— Instructions for the task —
Stop after the line holding "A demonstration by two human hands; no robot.". Repeat exactly every line before it in the records below, that line too, and leave out the pictures.

**** Records to use

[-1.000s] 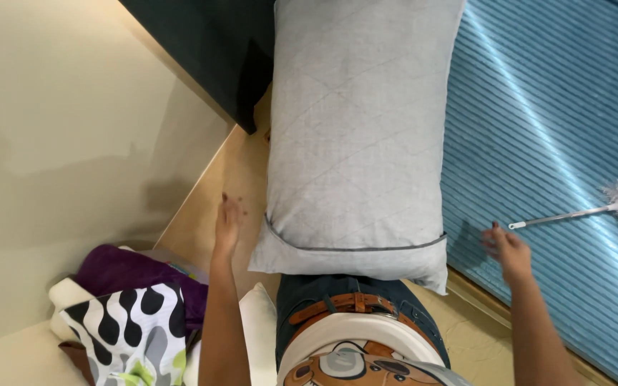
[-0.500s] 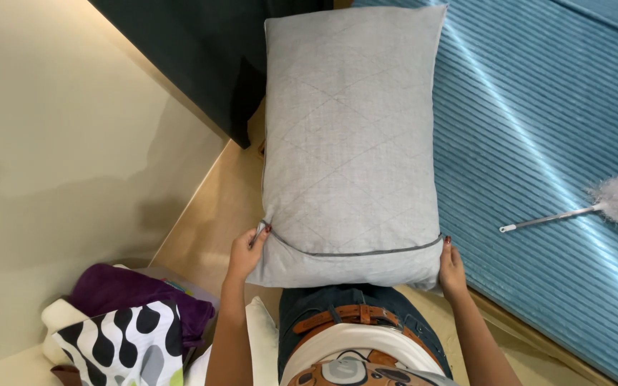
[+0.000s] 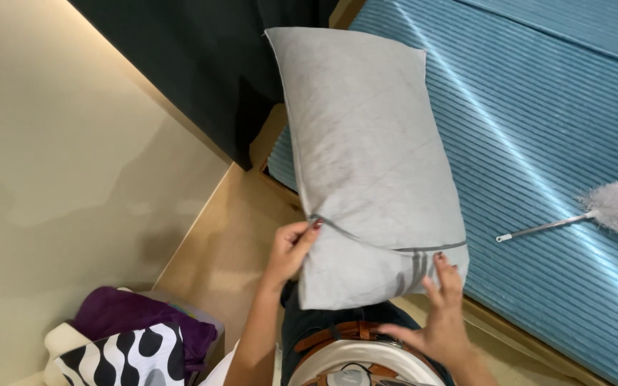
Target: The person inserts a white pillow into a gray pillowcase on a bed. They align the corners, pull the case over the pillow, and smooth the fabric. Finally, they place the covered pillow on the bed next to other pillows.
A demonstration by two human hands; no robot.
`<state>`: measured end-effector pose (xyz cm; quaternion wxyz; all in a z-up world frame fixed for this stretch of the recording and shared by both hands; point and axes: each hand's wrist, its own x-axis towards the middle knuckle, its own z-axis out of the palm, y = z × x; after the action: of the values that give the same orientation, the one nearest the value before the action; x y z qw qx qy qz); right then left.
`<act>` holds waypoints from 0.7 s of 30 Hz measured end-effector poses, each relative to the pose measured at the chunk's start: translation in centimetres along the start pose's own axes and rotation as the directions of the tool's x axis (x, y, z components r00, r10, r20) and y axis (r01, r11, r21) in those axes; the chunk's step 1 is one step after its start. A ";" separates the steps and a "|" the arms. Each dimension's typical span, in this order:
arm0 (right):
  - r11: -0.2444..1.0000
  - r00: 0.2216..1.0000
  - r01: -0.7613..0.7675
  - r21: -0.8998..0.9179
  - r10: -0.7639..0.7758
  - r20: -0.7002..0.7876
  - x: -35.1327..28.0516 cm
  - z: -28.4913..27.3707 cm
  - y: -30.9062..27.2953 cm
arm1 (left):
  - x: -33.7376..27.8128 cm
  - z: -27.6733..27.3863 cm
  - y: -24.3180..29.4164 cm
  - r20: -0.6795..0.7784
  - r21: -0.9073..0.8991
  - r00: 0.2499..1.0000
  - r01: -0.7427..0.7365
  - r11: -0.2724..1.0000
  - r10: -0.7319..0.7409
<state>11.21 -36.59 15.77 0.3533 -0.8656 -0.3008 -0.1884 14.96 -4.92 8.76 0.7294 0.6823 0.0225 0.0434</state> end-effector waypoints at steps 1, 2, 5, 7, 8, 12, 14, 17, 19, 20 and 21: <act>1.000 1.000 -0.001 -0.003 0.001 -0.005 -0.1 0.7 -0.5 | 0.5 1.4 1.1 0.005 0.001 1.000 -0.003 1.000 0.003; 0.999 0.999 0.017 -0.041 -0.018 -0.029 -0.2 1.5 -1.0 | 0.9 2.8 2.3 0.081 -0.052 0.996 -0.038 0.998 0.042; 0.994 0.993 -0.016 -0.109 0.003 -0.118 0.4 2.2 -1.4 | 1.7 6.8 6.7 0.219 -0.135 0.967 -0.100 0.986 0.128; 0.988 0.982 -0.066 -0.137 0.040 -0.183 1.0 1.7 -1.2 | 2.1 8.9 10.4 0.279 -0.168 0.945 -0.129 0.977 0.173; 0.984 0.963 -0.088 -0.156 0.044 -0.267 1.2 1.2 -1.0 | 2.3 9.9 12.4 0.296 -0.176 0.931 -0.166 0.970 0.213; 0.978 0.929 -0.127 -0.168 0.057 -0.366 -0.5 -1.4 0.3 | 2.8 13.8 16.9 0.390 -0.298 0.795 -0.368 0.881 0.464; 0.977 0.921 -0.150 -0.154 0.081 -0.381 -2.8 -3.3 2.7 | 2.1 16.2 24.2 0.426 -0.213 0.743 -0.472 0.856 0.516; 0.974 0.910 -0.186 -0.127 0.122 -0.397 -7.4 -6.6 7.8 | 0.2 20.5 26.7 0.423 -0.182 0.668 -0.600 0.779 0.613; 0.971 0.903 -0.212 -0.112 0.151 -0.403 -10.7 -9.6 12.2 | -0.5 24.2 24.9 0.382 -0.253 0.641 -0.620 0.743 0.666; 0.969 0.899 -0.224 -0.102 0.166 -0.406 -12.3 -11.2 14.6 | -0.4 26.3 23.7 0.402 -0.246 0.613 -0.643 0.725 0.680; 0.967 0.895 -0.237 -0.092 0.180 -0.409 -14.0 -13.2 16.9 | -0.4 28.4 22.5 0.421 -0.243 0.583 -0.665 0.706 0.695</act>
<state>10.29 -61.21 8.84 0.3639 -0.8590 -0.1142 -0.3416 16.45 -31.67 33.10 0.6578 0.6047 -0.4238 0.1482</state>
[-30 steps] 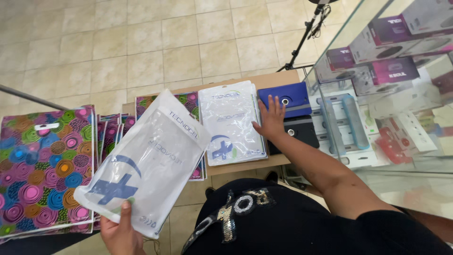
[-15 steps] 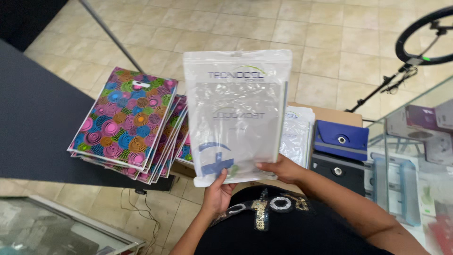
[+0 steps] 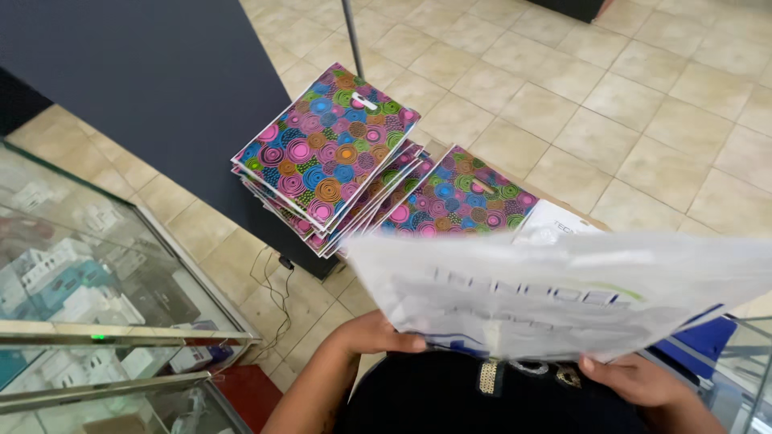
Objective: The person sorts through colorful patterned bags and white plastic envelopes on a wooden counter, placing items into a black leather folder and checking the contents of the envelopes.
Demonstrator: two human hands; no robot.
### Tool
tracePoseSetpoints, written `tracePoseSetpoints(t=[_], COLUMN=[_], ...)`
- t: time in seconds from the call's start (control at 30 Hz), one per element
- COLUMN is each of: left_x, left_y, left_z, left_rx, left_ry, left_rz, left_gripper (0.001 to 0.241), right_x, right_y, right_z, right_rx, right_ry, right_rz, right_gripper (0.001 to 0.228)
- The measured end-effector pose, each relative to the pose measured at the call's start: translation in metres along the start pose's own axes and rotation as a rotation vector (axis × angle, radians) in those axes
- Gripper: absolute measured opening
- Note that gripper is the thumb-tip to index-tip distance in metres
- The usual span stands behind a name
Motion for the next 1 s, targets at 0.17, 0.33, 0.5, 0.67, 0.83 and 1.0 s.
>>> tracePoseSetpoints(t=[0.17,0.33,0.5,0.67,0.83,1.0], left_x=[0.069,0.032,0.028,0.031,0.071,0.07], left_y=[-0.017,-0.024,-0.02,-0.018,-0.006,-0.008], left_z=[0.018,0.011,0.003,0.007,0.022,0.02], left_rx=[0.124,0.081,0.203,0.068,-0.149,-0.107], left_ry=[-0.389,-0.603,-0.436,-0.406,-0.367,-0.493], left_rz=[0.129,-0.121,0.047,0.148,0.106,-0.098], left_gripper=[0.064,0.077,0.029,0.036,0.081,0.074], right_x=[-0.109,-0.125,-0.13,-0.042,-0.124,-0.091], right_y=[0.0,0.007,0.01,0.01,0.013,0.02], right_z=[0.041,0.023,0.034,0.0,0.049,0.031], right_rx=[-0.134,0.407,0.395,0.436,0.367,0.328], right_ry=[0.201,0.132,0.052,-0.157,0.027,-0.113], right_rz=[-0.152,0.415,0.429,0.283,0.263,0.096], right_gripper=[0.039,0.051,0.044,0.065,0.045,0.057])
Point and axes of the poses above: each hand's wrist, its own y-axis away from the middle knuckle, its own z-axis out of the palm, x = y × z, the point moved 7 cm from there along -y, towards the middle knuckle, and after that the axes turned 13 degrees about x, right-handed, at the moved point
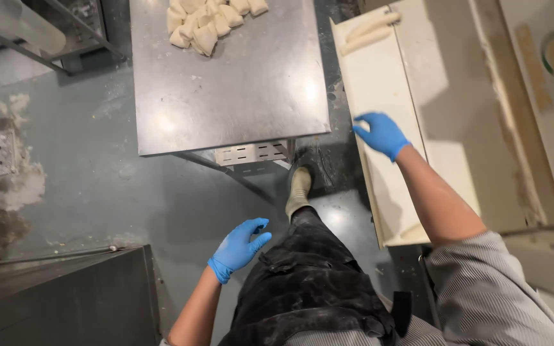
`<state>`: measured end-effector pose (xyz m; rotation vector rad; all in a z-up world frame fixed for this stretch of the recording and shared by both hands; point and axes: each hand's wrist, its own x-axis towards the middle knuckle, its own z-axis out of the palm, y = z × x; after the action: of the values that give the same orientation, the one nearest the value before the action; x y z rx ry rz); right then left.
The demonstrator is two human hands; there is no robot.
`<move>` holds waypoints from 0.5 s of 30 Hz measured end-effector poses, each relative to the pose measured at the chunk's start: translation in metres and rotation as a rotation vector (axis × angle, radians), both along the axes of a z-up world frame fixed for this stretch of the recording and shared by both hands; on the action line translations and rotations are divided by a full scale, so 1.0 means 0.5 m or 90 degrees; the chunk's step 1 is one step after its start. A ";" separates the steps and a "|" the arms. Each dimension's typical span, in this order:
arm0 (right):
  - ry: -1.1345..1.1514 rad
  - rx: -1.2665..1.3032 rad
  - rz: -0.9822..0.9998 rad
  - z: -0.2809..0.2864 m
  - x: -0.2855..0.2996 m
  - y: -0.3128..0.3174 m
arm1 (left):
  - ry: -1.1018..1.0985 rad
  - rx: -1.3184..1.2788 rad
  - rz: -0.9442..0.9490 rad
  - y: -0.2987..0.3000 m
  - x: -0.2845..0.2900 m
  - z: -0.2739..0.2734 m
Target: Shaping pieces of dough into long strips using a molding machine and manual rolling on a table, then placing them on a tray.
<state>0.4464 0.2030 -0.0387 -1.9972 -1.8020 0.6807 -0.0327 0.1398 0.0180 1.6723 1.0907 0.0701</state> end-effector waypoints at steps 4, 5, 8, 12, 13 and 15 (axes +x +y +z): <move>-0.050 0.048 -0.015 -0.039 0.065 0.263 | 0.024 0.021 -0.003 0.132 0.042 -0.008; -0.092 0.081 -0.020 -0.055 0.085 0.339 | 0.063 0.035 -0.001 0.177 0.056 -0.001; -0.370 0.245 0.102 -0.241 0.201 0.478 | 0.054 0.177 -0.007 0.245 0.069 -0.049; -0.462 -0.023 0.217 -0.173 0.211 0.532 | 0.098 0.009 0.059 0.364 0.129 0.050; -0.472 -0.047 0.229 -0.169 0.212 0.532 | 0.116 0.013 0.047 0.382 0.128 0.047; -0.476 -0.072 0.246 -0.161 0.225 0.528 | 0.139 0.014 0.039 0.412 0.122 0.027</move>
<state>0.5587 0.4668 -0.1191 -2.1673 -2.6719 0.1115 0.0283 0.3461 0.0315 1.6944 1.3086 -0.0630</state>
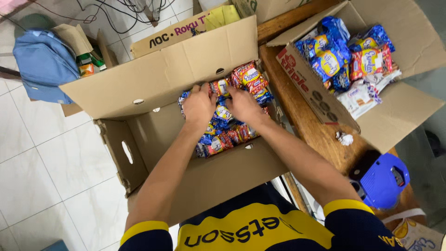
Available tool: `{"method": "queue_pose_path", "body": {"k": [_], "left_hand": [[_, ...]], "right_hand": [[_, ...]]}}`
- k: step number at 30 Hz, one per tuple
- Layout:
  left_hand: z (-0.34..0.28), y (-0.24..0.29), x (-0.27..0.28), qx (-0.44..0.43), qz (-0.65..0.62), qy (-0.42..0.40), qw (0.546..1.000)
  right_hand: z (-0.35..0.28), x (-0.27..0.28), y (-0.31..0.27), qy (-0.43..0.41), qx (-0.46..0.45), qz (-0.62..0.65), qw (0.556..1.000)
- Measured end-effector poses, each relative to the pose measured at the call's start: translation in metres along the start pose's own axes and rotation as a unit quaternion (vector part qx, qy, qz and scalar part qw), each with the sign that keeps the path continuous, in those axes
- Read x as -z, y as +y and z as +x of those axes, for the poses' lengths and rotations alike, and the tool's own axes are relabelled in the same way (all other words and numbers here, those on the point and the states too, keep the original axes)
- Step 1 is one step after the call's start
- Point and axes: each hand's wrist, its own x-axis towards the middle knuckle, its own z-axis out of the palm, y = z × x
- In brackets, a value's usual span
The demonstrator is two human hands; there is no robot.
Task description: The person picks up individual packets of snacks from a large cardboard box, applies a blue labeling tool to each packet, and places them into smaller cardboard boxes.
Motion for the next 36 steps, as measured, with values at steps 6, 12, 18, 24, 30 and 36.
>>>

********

— Written answer —
[-1.000s] 
[-0.500s] 
[+0.000s] 
Target: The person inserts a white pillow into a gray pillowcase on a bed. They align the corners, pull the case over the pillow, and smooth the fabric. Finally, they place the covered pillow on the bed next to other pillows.
A demonstration by two human hands; no robot.

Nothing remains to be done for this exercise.